» **REQUIRED ACTION**
Take the data below and write it out exactly, except for the pictures.

» **EXTRACTED MATERIAL**
┏━━
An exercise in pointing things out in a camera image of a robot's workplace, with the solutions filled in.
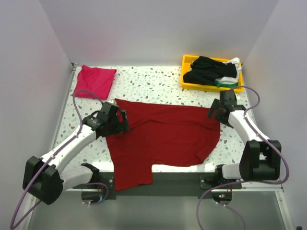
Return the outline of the dark red t shirt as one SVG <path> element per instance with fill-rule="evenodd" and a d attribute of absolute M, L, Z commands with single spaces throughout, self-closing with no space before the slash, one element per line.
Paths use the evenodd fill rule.
<path fill-rule="evenodd" d="M 202 164 L 216 147 L 220 124 L 208 108 L 116 99 L 127 113 L 129 132 L 109 136 L 115 190 L 153 182 L 152 166 Z"/>

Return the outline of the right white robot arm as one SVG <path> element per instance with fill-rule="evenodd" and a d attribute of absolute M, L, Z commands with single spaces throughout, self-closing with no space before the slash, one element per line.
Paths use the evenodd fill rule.
<path fill-rule="evenodd" d="M 276 181 L 280 176 L 281 144 L 270 140 L 251 121 L 247 109 L 237 103 L 233 90 L 221 91 L 219 99 L 214 99 L 208 118 L 236 130 L 245 144 L 239 163 L 220 164 L 214 171 L 211 182 L 225 188 L 230 182 Z"/>

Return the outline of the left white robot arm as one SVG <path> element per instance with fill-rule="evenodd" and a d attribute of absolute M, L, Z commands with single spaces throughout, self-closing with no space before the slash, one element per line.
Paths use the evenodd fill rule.
<path fill-rule="evenodd" d="M 83 163 L 71 172 L 64 170 L 85 147 L 98 138 L 129 130 L 126 111 L 113 103 L 103 103 L 100 110 L 82 119 L 64 142 L 42 157 L 33 156 L 26 162 L 23 190 L 50 205 L 67 189 L 83 184 L 89 188 L 102 185 L 99 169 L 91 164 Z"/>

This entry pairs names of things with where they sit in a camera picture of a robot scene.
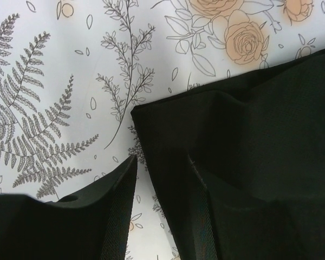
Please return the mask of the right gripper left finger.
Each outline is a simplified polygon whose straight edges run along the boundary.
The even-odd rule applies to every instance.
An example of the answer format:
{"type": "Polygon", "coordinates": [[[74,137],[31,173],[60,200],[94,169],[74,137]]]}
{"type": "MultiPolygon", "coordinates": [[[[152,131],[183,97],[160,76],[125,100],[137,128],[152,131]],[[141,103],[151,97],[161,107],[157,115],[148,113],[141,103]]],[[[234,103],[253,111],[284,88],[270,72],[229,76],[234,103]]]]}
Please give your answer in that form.
{"type": "Polygon", "coordinates": [[[132,155],[57,202],[0,195],[0,259],[124,259],[136,180],[132,155]]]}

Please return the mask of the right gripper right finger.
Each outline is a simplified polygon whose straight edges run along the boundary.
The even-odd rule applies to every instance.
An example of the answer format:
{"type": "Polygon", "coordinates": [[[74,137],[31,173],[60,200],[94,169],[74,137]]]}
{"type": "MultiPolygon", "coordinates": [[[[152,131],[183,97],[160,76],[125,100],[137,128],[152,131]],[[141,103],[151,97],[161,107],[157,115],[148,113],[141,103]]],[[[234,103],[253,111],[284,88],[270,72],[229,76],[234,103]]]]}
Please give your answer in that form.
{"type": "Polygon", "coordinates": [[[196,259],[325,259],[325,198],[265,201],[188,163],[196,259]]]}

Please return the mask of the black t-shirt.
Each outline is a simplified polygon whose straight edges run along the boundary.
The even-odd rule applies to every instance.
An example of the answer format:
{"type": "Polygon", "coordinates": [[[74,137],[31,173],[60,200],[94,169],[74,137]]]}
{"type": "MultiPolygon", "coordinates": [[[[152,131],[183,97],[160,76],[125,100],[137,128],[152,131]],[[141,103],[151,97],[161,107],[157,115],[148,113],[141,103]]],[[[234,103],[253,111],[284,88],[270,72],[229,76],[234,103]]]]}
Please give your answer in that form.
{"type": "Polygon", "coordinates": [[[181,259],[196,259],[189,161],[261,200],[325,198],[325,49],[131,115],[181,259]]]}

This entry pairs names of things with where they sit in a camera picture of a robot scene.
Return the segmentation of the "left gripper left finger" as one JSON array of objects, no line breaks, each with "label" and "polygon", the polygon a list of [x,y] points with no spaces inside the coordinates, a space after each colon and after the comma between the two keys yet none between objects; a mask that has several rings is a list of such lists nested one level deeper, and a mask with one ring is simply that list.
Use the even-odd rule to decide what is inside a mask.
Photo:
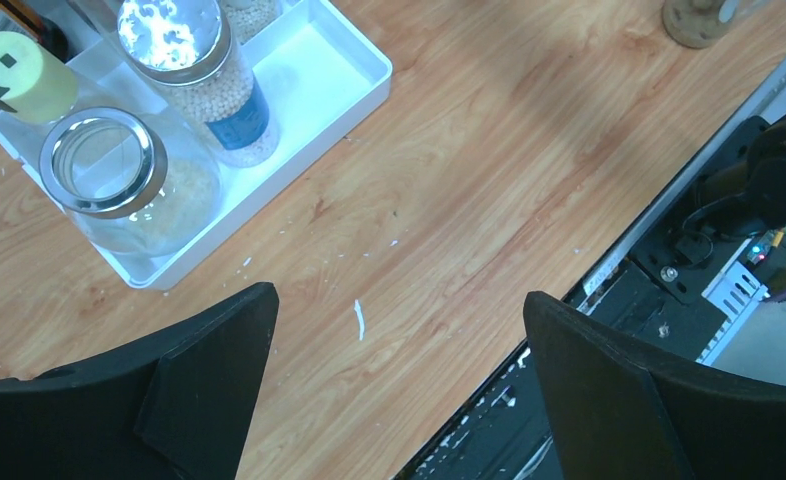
┗━━
» **SOLUTION FOR THIS PROBLEM**
An exercise in pointing things out in a camera image of a robot's workplace, with the solutions filled in.
Return the outline of the dark red t shirt as one SVG <path> element per instance with fill-rule="evenodd" and a d attribute of absolute M, L, Z commands with single spaces throughout, self-closing with no space before the slash, one element per line.
Paths use the evenodd fill rule.
<path fill-rule="evenodd" d="M 202 164 L 216 147 L 220 124 L 208 108 L 116 99 L 127 113 L 129 132 L 109 136 L 115 190 L 153 182 L 152 166 Z"/>

Return the outline of the right white robot arm as one SVG <path> element per instance with fill-rule="evenodd" and a d attribute of absolute M, L, Z commands with single spaces throughout, self-closing with no space before the slash, one element per line.
Paths use the evenodd fill rule.
<path fill-rule="evenodd" d="M 276 181 L 280 176 L 281 144 L 270 140 L 251 121 L 247 109 L 237 103 L 233 90 L 221 91 L 219 99 L 214 99 L 208 118 L 236 130 L 245 144 L 239 163 L 220 164 L 214 171 L 211 182 L 225 188 L 230 182 Z"/>

Return the outline of the left white robot arm as one SVG <path> element per instance with fill-rule="evenodd" and a d attribute of absolute M, L, Z commands with single spaces throughout, self-closing with no space before the slash, one element per line.
Paths use the evenodd fill rule.
<path fill-rule="evenodd" d="M 83 163 L 71 172 L 64 170 L 85 147 L 98 138 L 129 130 L 126 111 L 113 103 L 103 103 L 100 110 L 82 119 L 64 142 L 42 157 L 33 156 L 26 162 L 23 190 L 50 205 L 67 189 L 83 184 L 89 188 L 102 185 L 99 169 L 91 164 Z"/>

This entry pairs names of things with where they sit in a camera picture of a robot scene.
Please return the mask of the right gripper left finger.
Each outline is a simplified polygon whose straight edges run along the boundary.
The even-odd rule applies to every instance.
An example of the answer format:
{"type": "Polygon", "coordinates": [[[74,137],[31,173],[60,200],[94,169],[74,137]]]}
{"type": "MultiPolygon", "coordinates": [[[[152,131],[183,97],[160,76],[125,100],[137,128],[152,131]],[[141,103],[151,97],[161,107],[157,115],[148,113],[141,103]]],[[[234,103],[253,111],[284,88],[270,72],[229,76],[234,103]]]]}
Please give your answer in that form.
{"type": "Polygon", "coordinates": [[[132,155],[57,202],[0,195],[0,259],[124,259],[136,180],[132,155]]]}

Please return the mask of the right gripper right finger.
Each outline is a simplified polygon whose straight edges run along the boundary.
The even-odd rule applies to every instance.
An example of the answer format:
{"type": "Polygon", "coordinates": [[[74,137],[31,173],[60,200],[94,169],[74,137]]]}
{"type": "MultiPolygon", "coordinates": [[[[152,131],[183,97],[160,76],[125,100],[137,128],[152,131]],[[141,103],[151,97],[161,107],[157,115],[148,113],[141,103]]],[[[234,103],[253,111],[284,88],[270,72],[229,76],[234,103]]]]}
Please give your answer in that form.
{"type": "Polygon", "coordinates": [[[196,259],[325,259],[325,198],[265,201],[188,163],[196,259]]]}

Please return the mask of the black t-shirt.
Each outline is a simplified polygon whose straight edges run along the boundary.
The even-odd rule applies to every instance.
An example of the answer format:
{"type": "Polygon", "coordinates": [[[74,137],[31,173],[60,200],[94,169],[74,137]]]}
{"type": "MultiPolygon", "coordinates": [[[[152,131],[183,97],[160,76],[125,100],[137,128],[152,131]],[[141,103],[151,97],[161,107],[157,115],[148,113],[141,103]]],[[[234,103],[253,111],[284,88],[270,72],[229,76],[234,103]]]]}
Please give your answer in that form.
{"type": "Polygon", "coordinates": [[[181,259],[196,259],[189,161],[261,200],[325,198],[325,49],[131,115],[181,259]]]}

This entry pairs names of things with where they sit in a camera picture of a robot scene.
Return the segmentation of the "left gripper left finger" as one JSON array of objects, no line breaks, each with "label" and "polygon", the polygon a list of [x,y] points with no spaces inside the coordinates, a space after each colon and after the comma between the two keys yet none between objects; a mask that has several rings is a list of such lists nested one level deeper, and a mask with one ring is simply that list.
Use the even-odd rule to decide what is inside a mask.
Photo:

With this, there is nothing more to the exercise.